La lutte contre la fraude à la TVA est un aspect non négligeable des missions de la Douane à l’heure de la lutte contre les déficits. Un point s’impose.
I/ Contexte
En mai 2006, la Commission a présenté une communication visant à susciter un débat sur la nécessité d’une stratégie coordonnée pour lutter contre la fraude fiscale dans le marché intérieur. Cette communication a donné lieu à deux années de discussions intenses et fructueuses sur la manière de mieux aborder ce problème, dans les différentes institutions européennes et entre les États membres, les représentants des entreprises et les experts en TVA. La Commission a décidé de concentrer ses efforts sur le renforcement de la capacité administrative des administrations fiscales et douanières nationales à lutter contre cette fraude à la TVA. En guise de première étape, la Commission a adopté en mars 2008 une proposition législative en vue de garantir que les administrations fiscales et douanières obtiennent bien plus rapidement qu’aujourd’hui (2 mois au lieu d’un délai allant jusqu’à 6 mois) des informations concernant les transactions intracommunautaires (IP/08/454).
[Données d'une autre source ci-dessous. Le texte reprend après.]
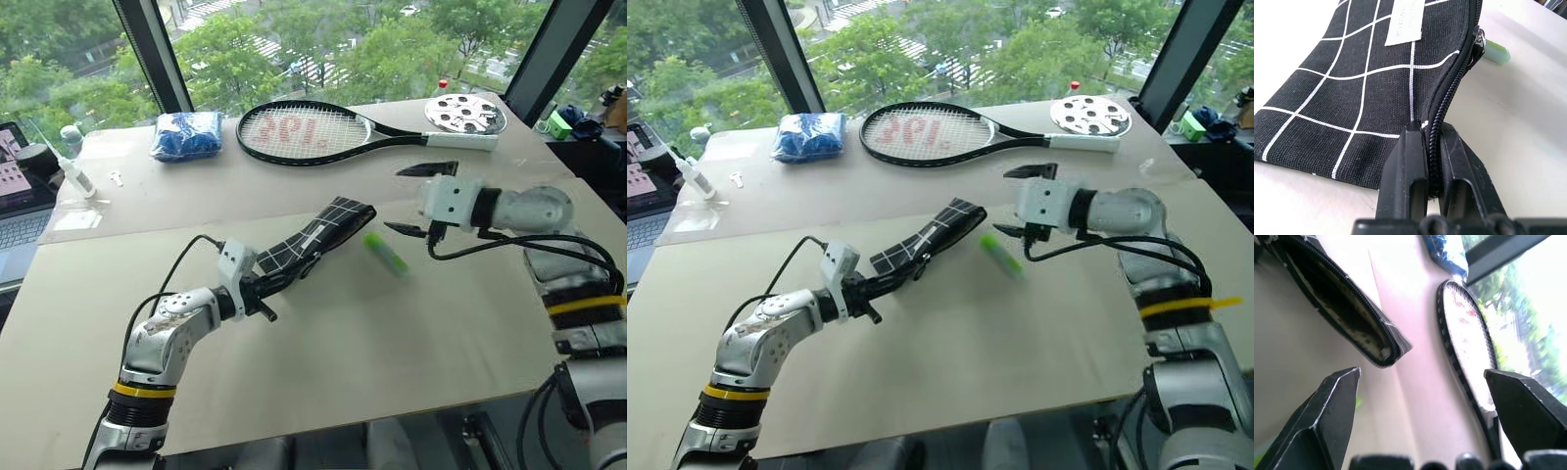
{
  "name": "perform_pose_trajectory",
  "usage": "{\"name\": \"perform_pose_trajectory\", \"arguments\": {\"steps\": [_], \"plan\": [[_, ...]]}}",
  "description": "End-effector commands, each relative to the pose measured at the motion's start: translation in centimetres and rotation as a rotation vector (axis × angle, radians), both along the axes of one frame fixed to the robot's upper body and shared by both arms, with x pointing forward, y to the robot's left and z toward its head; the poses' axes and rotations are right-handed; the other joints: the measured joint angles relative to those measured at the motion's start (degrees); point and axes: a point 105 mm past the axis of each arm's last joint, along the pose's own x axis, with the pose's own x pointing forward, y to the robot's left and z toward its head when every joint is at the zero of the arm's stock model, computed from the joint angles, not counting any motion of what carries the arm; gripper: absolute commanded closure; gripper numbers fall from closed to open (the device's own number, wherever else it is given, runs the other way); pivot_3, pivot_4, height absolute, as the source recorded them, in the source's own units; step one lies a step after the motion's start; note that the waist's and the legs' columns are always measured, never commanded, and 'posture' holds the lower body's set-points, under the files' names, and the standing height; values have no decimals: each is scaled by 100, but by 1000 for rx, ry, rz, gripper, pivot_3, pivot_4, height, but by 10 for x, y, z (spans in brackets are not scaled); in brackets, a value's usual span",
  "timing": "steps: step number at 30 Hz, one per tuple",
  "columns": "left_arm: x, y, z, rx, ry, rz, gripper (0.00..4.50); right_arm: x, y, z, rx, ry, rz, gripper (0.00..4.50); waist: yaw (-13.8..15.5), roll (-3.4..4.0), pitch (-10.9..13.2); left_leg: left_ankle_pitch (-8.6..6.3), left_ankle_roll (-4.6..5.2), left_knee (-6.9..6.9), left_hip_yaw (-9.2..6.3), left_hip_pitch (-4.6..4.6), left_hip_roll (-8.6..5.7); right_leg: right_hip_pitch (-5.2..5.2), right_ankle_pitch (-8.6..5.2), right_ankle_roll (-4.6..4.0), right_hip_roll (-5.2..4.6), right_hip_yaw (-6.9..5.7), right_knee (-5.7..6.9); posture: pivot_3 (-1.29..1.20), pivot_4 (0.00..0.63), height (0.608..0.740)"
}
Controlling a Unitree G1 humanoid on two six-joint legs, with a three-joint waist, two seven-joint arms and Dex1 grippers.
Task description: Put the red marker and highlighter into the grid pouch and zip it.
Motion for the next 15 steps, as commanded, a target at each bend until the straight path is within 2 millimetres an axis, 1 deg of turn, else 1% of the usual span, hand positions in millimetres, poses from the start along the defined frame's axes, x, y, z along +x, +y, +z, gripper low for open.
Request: {"name": "perform_pose_trajectory", "arguments": {"steps": [1,2,4,6,9,15], "plan": [[-2,-1,10,-5,-35,-11,4500,-20,3,-13,161,202,-69,21,23,0,0,0,0,-1,0,0,0,0,0,-1,0,0,1,0,150,740],[-2,-1,10,-4,-34,-11,4500,-24,3,-21,179,248,-96,21,38,0,0,0,0,0,-2,0,0,0,1,-1,0,0,3,0,150,740],[-2,-1,10,-2,-34,-13,4500,-29,4,-29,217,319,-139,21,49,0,0,0,1,4,-1,-2,-3,0,2,0,0,1,4,0,150,740],[-1,-2,10,-2,-34,-16,4500,-29,4,-42,246,391,-211,21,54,0,0,-1,2,14,2,-4,-3,0,9,0,0,2,2,0,150,740],[-1,-3,10,-2,-34,-23,4500,-19,-2,-60,239,433,-336,21,96,0,0,-1,2,22,3,-3,-2,1,12,-2,0,1,4,0,150,740],[-1,-3,10,-2,-35,-26,4500,-4,-12,-71,251,464,-470,21,150,-1,0,-1,2,34,5,-9,-5,1,17,2,0,1,3,0,150,740]]}}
Le Conseil a adopté cette proposition la même année.
II/ Les mesures
La communication fixe une approche globale destinée à renforcer les outils dont les administrations fiscales et douanières disposent pour lutter contre la fraude à la TVA à différents stades du processus.
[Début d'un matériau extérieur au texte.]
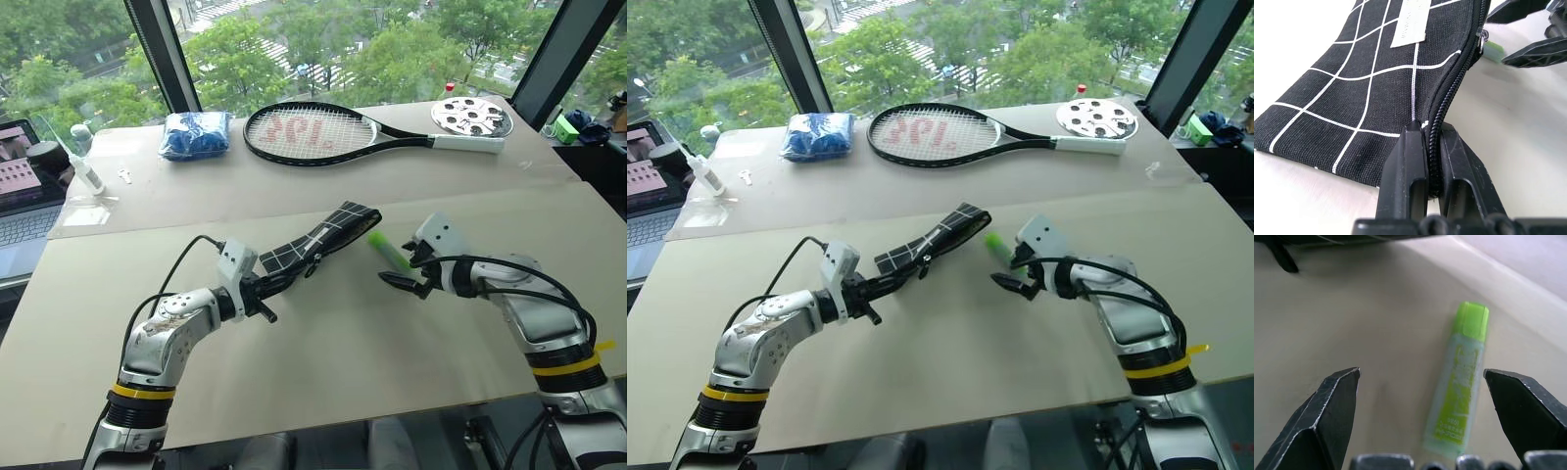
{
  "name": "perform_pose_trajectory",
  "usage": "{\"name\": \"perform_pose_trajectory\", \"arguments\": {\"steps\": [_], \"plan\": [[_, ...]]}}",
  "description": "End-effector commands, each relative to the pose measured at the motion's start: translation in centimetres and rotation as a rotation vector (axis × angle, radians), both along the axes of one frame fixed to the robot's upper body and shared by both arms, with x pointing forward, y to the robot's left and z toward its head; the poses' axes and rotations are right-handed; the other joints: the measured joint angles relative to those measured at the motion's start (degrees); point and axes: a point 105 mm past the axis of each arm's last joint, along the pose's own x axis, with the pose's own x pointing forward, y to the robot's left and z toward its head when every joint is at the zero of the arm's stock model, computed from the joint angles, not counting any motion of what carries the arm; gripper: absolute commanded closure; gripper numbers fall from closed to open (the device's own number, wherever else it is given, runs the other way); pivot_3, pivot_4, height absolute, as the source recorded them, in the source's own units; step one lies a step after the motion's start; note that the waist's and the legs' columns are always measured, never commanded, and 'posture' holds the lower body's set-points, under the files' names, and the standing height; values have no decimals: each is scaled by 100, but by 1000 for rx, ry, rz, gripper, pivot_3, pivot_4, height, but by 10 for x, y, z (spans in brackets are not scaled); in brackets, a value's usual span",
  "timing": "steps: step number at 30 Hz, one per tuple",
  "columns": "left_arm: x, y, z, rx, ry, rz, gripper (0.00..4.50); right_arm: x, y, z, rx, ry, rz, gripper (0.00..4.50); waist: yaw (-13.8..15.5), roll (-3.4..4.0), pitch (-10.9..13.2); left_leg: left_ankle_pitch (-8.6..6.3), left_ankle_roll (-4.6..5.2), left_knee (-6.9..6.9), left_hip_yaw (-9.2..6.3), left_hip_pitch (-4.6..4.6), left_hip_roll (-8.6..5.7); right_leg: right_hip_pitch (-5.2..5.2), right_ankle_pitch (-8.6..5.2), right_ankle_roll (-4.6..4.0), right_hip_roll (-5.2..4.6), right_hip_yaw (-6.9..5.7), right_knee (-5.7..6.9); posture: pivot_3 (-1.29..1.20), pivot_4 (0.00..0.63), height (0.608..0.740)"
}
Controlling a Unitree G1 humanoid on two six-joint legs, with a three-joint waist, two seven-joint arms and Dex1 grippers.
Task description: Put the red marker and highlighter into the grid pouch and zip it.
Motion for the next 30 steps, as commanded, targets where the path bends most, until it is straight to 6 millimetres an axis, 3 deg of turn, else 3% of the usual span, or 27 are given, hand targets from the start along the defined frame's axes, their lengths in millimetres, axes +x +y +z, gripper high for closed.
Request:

Les trois orientations du plan d’action
• Empêcher les fraudeurs potentiels d’utiliser le système de TVA à des fins illicites : approche commune applicable à l’enregistrement et à la radiation des assujettis à la TVA dans l’UE ; confirmation en ligne permettant aux opérateurs de vérifier la validité du numéro d’identification TVA de leur client, simplification, modernisation et harmonisation des règles de facturation actuelles ;
• Renforcer les instruments de détection des fraudes à la TVA, en particulier grâce à la création d’un réseau européen, appelé Eurofisc, destiné à améliorer la coopération opérationnelle entre les États membres ;
• Améliorer les possibilités permettant aux administrations fiscales et douanières de recouvrer les recettes de TVA perdues dans des opérations transfrontalières (y compris, amélioration de l’assistance mutuelle entre administrations fiscales pour le recouvrement des taxes, introduction d’une responsabilité partagée en matière de protection de toutes les recettes de TVA, quel que soit l’État membre auquel ces recettes sont dues).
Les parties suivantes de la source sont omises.